Devs, design & users

by Celina Bledowska, on 5 May 2022

Ahead of her conference speech, Katie Fisher, senior experience strategist at Norwich based, The User Story, talked to us about the importance of UX.

Evidence and psychology

UX is psychology driven. Katie clarifies how user experience or rather, user experience research, is about using human behaviour and attitudes to inform design and the building of products.

There is a reason behind anything that we design because we understand that there is a motivation behind what people want to achieve by using this website etc.

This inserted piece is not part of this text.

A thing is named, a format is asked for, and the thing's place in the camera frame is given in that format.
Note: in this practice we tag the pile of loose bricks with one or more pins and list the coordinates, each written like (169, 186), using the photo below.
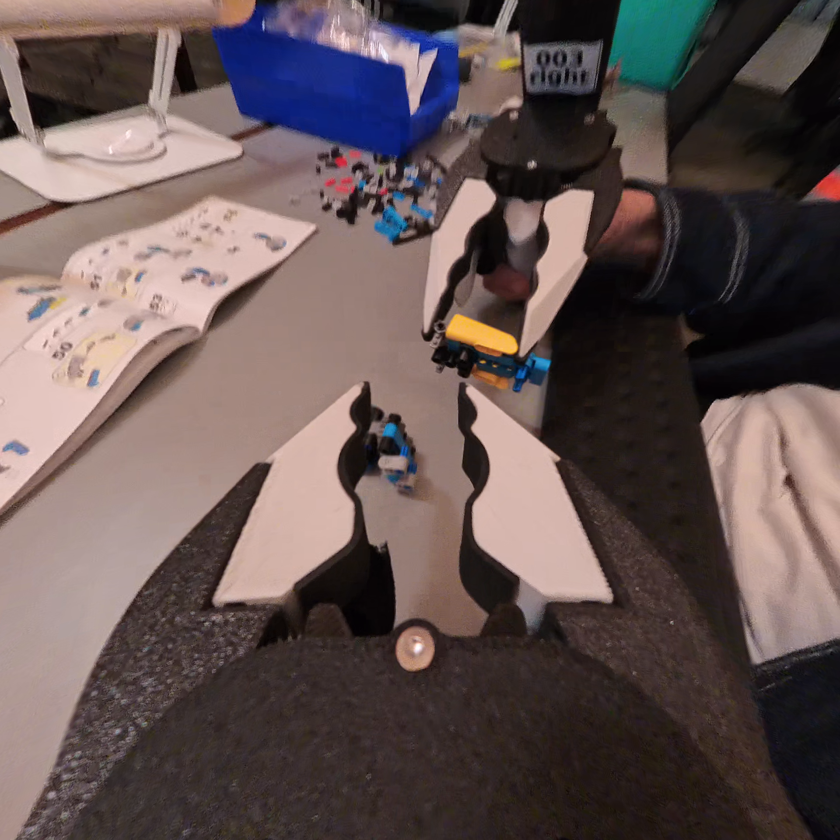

By speaking to users, Katie and her team try to understand the reasons behind why and how the public use websites. UX designers are approached by businesses that want to understand how people use their products. Without the data, the interviews and the science, it’s impossible to answer these pertinent questions.

What the user wants

Starting from scratch Katie explained that she wants to comprehend people's problems when landing on a specific website. ”You’re not going to get very far if you’re always asking people something new” is just one of her discoveries.

Technology doesn’t always have to be new as far as the end user is concerned. It just has to work. “People thrive on familiarity, they have mental models for this, the design heuristic is recognition over recall.” You should always recognise something rather than remember. Our memory works like this. If consumers have to work too hard on your website - they’ll leave.

For example, “there are only five icons that are universally recognised by the user.” Introduce a new aspect and the public is puzzled. People don’t always recognise novelty and they’ll have to re-learn things and use a greater cognitive load. The user will have to use more thought to figure something out - they’ll leave the platform.

To understand if people will understand something, use it and complete a task on the website, we’re looking at behaviour compared to the interview based analysis.

Developers and UX

Katie feels that there is some misunderstanding about what people who work in UX are trying to do.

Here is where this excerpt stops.